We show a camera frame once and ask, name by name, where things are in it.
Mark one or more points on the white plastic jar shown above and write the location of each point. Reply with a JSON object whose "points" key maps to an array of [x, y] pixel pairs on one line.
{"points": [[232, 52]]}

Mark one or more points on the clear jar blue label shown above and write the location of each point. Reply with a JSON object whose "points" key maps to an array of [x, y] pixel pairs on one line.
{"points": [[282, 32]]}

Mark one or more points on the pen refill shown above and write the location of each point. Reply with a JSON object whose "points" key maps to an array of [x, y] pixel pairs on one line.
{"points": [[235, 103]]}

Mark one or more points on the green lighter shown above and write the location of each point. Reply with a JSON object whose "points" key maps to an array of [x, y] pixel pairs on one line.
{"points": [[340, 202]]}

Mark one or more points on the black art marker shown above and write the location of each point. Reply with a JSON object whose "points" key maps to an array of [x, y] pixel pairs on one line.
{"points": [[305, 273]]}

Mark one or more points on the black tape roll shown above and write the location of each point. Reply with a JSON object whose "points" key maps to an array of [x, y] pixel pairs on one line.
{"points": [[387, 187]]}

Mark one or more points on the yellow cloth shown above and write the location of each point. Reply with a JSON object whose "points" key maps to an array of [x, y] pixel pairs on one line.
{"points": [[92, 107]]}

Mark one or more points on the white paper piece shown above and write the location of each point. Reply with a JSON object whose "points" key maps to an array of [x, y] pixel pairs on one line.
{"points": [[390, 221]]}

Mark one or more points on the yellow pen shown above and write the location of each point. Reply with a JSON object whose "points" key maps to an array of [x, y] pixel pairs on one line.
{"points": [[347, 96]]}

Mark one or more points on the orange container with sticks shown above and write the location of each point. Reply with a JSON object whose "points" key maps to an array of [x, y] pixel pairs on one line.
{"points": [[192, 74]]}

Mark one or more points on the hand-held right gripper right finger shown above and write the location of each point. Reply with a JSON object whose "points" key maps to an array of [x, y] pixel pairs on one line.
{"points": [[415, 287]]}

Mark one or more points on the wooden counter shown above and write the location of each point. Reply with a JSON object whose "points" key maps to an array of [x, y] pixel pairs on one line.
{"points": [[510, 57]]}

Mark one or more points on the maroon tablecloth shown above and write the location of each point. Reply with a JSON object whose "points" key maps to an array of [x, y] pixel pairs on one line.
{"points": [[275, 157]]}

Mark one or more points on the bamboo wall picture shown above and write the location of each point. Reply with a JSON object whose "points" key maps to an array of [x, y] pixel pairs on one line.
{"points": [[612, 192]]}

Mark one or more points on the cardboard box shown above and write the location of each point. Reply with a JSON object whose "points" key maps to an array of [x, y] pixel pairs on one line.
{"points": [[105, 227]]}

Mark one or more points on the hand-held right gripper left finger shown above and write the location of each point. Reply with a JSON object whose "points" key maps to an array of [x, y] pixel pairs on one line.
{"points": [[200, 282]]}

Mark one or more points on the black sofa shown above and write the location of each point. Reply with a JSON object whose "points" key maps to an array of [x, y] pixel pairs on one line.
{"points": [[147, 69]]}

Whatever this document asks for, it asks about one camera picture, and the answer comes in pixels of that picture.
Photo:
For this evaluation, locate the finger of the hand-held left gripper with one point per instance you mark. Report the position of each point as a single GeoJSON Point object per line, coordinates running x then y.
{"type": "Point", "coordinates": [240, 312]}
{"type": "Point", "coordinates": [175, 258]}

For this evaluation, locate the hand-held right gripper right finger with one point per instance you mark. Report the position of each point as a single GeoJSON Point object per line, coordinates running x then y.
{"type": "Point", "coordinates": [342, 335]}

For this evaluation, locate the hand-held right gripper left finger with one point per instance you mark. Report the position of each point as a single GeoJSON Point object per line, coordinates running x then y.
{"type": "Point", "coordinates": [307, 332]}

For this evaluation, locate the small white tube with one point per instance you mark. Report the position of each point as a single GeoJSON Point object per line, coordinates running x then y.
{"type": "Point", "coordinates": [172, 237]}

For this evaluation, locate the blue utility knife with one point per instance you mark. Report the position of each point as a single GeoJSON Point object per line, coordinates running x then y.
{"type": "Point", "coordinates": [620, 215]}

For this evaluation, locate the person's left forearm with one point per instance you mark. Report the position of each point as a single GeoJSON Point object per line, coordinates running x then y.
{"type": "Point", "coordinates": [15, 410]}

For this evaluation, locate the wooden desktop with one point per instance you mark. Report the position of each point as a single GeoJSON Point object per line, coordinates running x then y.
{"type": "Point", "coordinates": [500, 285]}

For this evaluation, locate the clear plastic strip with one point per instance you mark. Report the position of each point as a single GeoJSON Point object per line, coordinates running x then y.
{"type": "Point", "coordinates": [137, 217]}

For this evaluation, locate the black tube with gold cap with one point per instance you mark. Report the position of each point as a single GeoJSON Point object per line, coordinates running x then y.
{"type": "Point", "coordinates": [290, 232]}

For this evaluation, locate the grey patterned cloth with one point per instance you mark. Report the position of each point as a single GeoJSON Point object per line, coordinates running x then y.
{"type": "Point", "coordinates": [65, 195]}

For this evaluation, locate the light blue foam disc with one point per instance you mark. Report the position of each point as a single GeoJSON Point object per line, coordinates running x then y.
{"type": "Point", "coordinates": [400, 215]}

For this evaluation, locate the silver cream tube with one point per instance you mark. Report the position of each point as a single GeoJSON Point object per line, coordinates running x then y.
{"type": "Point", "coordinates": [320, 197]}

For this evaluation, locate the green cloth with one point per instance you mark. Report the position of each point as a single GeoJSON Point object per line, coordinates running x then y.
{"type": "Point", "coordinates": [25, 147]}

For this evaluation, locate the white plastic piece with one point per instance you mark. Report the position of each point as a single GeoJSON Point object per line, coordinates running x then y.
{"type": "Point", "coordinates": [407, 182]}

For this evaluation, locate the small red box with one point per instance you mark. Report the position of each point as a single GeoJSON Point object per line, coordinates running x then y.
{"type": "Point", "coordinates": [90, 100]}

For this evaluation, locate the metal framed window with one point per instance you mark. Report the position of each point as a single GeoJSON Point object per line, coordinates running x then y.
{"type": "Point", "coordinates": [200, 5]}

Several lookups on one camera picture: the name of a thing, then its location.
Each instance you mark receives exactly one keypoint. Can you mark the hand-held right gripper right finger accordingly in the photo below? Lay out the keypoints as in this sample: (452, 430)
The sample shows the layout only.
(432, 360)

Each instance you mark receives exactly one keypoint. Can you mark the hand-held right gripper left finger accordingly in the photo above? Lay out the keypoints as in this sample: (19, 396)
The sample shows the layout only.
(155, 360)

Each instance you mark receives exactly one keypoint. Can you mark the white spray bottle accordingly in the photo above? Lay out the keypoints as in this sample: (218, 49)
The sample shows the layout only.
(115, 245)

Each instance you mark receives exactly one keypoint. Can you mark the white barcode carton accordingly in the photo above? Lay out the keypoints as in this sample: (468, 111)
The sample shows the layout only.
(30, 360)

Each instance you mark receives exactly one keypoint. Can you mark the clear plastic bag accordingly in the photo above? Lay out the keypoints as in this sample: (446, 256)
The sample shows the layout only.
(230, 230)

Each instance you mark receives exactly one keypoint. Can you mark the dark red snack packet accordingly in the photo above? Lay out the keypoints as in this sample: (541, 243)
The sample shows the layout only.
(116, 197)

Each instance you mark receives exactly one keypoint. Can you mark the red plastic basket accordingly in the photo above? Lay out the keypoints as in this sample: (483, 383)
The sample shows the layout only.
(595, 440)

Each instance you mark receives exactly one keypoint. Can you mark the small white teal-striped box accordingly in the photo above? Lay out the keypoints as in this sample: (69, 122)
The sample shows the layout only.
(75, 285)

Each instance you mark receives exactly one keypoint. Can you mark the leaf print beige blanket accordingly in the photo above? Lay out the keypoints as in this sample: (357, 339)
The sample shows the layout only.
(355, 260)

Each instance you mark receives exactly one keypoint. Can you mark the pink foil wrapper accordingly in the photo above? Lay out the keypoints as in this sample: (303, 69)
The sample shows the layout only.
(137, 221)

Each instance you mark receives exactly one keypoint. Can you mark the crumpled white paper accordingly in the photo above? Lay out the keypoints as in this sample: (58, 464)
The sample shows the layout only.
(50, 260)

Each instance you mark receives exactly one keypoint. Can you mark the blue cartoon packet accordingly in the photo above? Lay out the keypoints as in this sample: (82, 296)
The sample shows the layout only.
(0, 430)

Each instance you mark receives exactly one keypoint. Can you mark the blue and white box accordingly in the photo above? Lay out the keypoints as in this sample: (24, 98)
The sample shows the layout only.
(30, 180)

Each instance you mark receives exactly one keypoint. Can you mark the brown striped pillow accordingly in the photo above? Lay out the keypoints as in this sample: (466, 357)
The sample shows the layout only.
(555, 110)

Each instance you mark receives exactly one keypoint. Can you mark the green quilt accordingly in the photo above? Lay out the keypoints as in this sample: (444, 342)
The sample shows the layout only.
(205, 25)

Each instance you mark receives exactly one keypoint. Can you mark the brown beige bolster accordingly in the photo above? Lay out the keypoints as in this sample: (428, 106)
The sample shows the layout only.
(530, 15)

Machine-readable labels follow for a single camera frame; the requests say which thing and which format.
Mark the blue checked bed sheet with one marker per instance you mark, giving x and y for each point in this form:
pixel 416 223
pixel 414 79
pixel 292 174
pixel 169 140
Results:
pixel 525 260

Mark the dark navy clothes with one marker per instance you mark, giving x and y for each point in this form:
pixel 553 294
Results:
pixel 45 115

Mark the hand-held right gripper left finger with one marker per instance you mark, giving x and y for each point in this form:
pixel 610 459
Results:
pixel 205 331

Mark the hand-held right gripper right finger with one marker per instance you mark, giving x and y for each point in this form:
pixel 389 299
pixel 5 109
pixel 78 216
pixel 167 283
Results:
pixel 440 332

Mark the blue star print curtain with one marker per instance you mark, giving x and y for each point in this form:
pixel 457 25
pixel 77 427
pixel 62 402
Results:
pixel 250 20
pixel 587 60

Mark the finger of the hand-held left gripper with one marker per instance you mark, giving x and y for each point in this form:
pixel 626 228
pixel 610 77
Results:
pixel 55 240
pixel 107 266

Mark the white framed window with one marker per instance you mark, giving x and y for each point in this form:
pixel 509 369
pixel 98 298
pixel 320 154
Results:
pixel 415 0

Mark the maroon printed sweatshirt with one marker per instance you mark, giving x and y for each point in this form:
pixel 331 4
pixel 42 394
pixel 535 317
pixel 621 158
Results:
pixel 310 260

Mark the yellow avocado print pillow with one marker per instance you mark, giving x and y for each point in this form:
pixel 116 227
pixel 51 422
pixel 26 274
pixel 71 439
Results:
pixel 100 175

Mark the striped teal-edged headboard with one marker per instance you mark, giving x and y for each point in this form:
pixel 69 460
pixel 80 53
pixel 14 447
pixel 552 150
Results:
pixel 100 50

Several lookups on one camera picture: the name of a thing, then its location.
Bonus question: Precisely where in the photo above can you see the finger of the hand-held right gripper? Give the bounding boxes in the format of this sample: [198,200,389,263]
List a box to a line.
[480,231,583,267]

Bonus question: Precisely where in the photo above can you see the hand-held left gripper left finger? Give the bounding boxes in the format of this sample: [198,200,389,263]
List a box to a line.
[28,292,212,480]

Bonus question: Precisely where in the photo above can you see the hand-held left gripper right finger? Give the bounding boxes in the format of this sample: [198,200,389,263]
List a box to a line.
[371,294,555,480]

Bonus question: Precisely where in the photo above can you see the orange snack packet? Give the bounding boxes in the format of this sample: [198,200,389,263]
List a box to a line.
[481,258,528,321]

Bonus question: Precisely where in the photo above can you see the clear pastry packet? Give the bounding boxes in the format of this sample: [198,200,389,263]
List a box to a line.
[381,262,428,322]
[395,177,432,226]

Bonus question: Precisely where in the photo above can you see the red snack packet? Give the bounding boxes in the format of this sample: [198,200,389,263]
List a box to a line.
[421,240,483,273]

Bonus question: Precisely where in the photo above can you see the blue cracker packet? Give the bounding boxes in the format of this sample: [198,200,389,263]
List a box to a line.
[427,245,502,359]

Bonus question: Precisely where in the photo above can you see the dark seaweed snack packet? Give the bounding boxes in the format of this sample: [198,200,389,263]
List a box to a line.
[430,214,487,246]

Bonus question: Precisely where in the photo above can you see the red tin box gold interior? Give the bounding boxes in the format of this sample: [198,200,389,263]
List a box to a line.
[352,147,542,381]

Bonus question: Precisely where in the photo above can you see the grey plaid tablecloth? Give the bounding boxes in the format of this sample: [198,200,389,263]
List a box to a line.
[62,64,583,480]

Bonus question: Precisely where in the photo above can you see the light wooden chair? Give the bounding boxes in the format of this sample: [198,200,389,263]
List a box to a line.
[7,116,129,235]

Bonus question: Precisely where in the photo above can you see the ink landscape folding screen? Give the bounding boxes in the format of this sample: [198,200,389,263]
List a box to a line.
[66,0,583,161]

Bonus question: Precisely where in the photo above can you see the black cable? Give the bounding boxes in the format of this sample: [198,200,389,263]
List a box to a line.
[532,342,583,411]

══════

## TO DO
Copy out every line in the records where the word "giving" is found.

## THE COMPLETED TASK
Mark the blue checked bed sheet with one marker per instance you mark, giving x and y for each point in this form:
Mark the dark navy clothes with one marker per instance you mark, giving x and y for each point in this form:
Mark the hand-held right gripper left finger with one marker per instance you mark, giving x and y for each point in this form:
Mark the hand-held right gripper right finger with one marker per instance you mark, giving x and y for each point in this form:
Mark the blue star print curtain with one marker per instance you mark, giving x and y for each point in this form:
Mark the finger of the hand-held left gripper with one marker per instance you mark, giving x and y for each point in this form:
Mark the white framed window with one marker per instance you mark, giving x and y for each point in this form:
Mark the maroon printed sweatshirt with one marker per instance you mark, giving x and y for each point in this form:
Mark the yellow avocado print pillow with one marker per instance you mark, giving x and y for each point in this form:
Mark the striped teal-edged headboard with one marker per instance you mark, giving x and y for each point in this form:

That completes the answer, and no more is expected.